My current use of AI tools is sporadic. Copilot is part of my development workflows and sometimes it is useful and othertimes I will go days without ever using it. I have also started dabling with running some of the models locally again. The tooling has gotten far better (I use ollama and Enchanted) and being able to run the models on my Macbook Pro has significantly improved the experience. There is something magical about being able to do a query that is basically using the whole of the internet locally and offline from your laptop to find answers. It is a nice backup. And being able to have multiple models that I can run side by side to compare allows me to find the right tool for the job. Analagous to finding different human experts. I also feel that I am learning where these tools fall apart and where I need to be wary.

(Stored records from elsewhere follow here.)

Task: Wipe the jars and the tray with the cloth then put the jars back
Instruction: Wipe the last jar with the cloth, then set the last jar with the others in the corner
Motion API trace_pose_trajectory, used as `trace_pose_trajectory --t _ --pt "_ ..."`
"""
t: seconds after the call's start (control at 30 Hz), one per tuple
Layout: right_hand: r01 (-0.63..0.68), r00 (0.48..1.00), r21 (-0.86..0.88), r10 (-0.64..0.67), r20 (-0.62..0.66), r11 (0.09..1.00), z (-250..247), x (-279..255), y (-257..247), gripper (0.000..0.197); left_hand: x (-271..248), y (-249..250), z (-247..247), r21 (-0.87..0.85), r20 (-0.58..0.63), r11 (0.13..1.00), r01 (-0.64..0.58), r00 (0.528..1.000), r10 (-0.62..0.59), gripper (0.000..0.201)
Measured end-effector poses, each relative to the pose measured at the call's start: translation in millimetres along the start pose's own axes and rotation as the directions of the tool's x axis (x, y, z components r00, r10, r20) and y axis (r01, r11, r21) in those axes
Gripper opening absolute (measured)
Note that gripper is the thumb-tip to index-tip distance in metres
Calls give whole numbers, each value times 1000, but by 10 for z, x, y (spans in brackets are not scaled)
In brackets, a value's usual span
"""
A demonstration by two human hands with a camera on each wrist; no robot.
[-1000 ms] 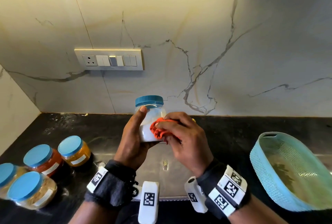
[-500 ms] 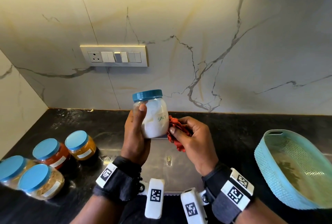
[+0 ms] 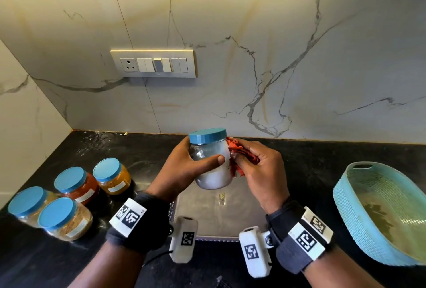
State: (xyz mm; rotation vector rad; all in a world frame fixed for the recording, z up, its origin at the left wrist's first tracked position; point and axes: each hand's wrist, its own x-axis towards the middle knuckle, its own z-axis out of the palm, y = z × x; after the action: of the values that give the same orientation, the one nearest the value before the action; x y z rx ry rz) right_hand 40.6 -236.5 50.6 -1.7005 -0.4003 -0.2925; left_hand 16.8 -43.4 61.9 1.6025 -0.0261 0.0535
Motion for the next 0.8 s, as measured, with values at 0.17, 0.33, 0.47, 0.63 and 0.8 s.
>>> trace_pose_trajectory --t 0.17,0.33,0.47,0.63,0.8 --pt "306 952 -225 -295 83 925 -16 11 -83 39 5 19 5 -110 -22 994 13 1000 -16 74" --pt "520 849 -280 -451 275 807 -89 84 -48 48 -98 -4 -21 -203 1 973 112 993 -114 62" --pt "603 771 -196 -501 394 773 29 59 -1 41 -279 -24 -122 -277 -13 936 219 973 -231 55" --pt "608 699 -79 -486 525 790 446 -70 -45 36 -563 8 -523 -176 -205 965 193 952 -228 27" --pt "552 597 -16 -382 705 833 850 -235 6 40 -875 -75 -1091 129 -482 975 181 871 -98 81"
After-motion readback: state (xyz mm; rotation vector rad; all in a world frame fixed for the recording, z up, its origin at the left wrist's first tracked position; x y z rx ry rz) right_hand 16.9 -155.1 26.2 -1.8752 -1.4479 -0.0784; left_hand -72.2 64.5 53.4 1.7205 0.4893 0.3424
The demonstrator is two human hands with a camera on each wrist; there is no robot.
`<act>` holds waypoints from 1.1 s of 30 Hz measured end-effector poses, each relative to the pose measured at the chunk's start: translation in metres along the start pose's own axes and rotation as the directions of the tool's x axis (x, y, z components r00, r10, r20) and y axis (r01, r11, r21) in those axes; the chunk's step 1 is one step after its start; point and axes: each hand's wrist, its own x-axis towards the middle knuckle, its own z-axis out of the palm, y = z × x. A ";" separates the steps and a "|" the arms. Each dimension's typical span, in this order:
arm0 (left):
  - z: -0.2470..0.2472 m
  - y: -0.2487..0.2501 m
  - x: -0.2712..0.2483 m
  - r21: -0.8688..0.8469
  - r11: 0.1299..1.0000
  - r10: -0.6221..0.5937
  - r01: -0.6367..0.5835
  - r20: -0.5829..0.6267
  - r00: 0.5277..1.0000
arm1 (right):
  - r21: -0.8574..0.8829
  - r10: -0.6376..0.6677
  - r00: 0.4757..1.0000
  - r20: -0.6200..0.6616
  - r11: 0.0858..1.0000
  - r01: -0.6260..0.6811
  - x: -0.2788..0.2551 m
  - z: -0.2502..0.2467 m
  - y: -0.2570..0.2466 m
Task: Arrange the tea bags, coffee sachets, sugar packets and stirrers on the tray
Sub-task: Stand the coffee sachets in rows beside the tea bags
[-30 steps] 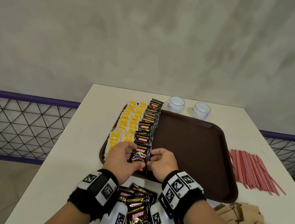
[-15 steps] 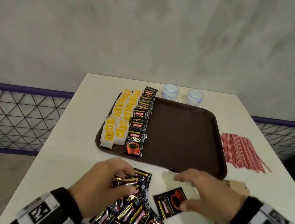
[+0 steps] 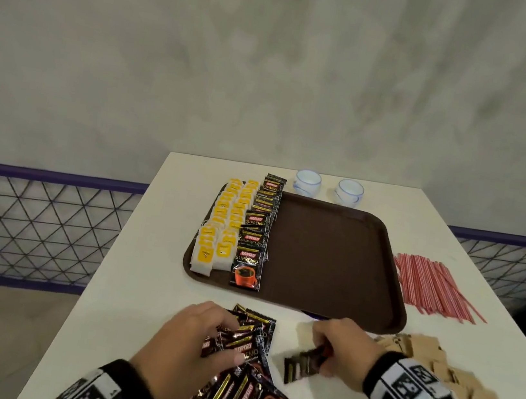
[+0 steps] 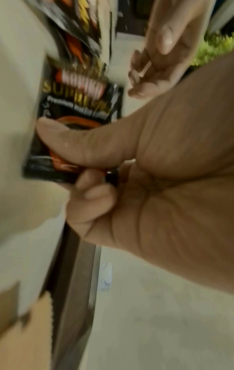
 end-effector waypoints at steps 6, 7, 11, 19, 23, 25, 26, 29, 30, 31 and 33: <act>-0.009 -0.020 0.015 -0.114 0.991 -0.080 0.065 -0.135 0.988 | 0.565 0.046 0.964 -0.261 0.817 0.114 0.014 -0.039 -0.004; -0.008 -0.020 0.022 -0.149 0.986 -0.094 0.070 -0.160 0.983 | 0.667 0.094 0.962 -0.254 0.738 0.104 0.024 -0.039 -0.013; -0.003 -0.013 0.058 -0.273 0.956 -0.169 0.109 -0.207 0.964 | 0.826 0.288 0.926 -0.244 0.562 0.043 0.075 -0.021 -0.046; 0.010 -0.023 0.099 -0.284 0.937 -0.258 0.201 -0.178 0.950 | 0.853 0.419 0.873 -0.250 0.522 -0.006 0.111 -0.002 -0.070; 0.015 -0.030 0.101 -0.241 0.945 -0.265 0.223 -0.160 0.951 | 0.785 0.427 0.857 -0.287 0.618 -0.045 0.118 -0.002 -0.066; 0.018 -0.032 0.100 -0.232 0.945 -0.269 0.228 -0.163 0.949 | 0.760 0.430 0.861 -0.274 0.645 -0.080 0.118 -0.002 -0.065; 0.018 -0.032 0.100 -0.230 0.946 -0.268 0.226 -0.168 0.949 | 0.753 0.434 0.863 -0.261 0.650 -0.099 0.117 -0.002 -0.064; 0.016 -0.035 0.097 -0.212 0.957 -0.244 0.199 -0.213 0.946 | 0.741 0.435 0.865 -0.251 0.661 -0.118 0.114 -0.003 -0.062; 0.014 -0.037 0.095 -0.187 0.964 -0.230 0.188 -0.234 0.945 | 0.733 0.429 0.866 -0.257 0.670 -0.114 0.111 -0.006 -0.060; 0.012 -0.039 0.092 -0.146 0.973 -0.212 0.180 -0.249 0.945 | 0.714 0.416 0.867 -0.273 0.692 -0.107 0.107 -0.010 -0.056; 0.008 -0.047 0.086 -0.026 0.987 -0.162 0.161 -0.249 0.955 | 0.612 0.355 0.879 -0.317 0.785 -0.097 0.092 -0.015 -0.046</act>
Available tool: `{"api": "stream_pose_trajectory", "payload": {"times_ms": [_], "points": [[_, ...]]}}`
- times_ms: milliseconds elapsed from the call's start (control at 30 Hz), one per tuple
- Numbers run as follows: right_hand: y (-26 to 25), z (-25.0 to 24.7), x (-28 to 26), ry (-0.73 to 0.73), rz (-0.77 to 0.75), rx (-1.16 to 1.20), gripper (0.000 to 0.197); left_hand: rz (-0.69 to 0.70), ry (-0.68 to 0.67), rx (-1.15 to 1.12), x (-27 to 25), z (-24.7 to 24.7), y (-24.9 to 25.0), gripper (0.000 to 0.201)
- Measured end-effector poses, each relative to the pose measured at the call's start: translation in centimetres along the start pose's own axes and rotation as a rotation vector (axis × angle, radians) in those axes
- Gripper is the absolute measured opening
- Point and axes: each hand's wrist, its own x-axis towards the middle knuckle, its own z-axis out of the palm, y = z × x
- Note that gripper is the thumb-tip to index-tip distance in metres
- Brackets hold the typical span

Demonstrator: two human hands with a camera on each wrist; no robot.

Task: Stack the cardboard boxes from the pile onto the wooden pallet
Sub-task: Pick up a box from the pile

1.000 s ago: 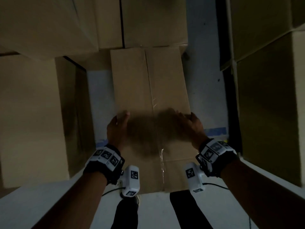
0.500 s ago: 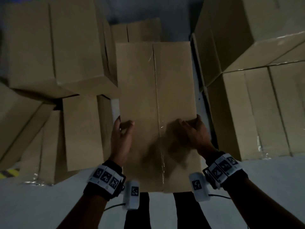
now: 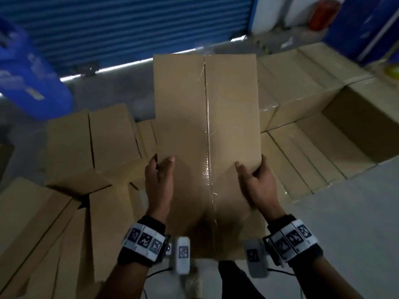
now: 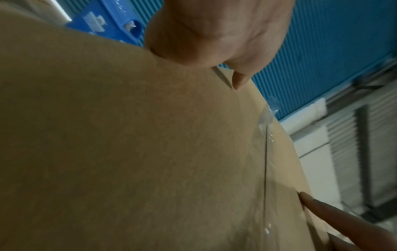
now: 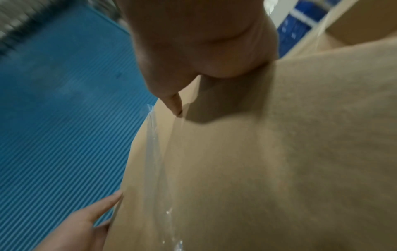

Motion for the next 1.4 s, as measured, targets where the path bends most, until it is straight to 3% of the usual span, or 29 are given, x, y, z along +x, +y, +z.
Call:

So where does that leave me in early 2025? My biggest error early on was forgetting how quickly technology can move. I feel like I have been watching the technology improve faster and faster right before my eyes. There was a quote I heard on the Stratechery podcast (not original I am sure) from Ben Thompson about progress that we can go “decades with years of progress and then years with decades of progress.” I feel like we are in the second situation. How long will it last? No idea. But I don’t think we are done seeing rapid growth.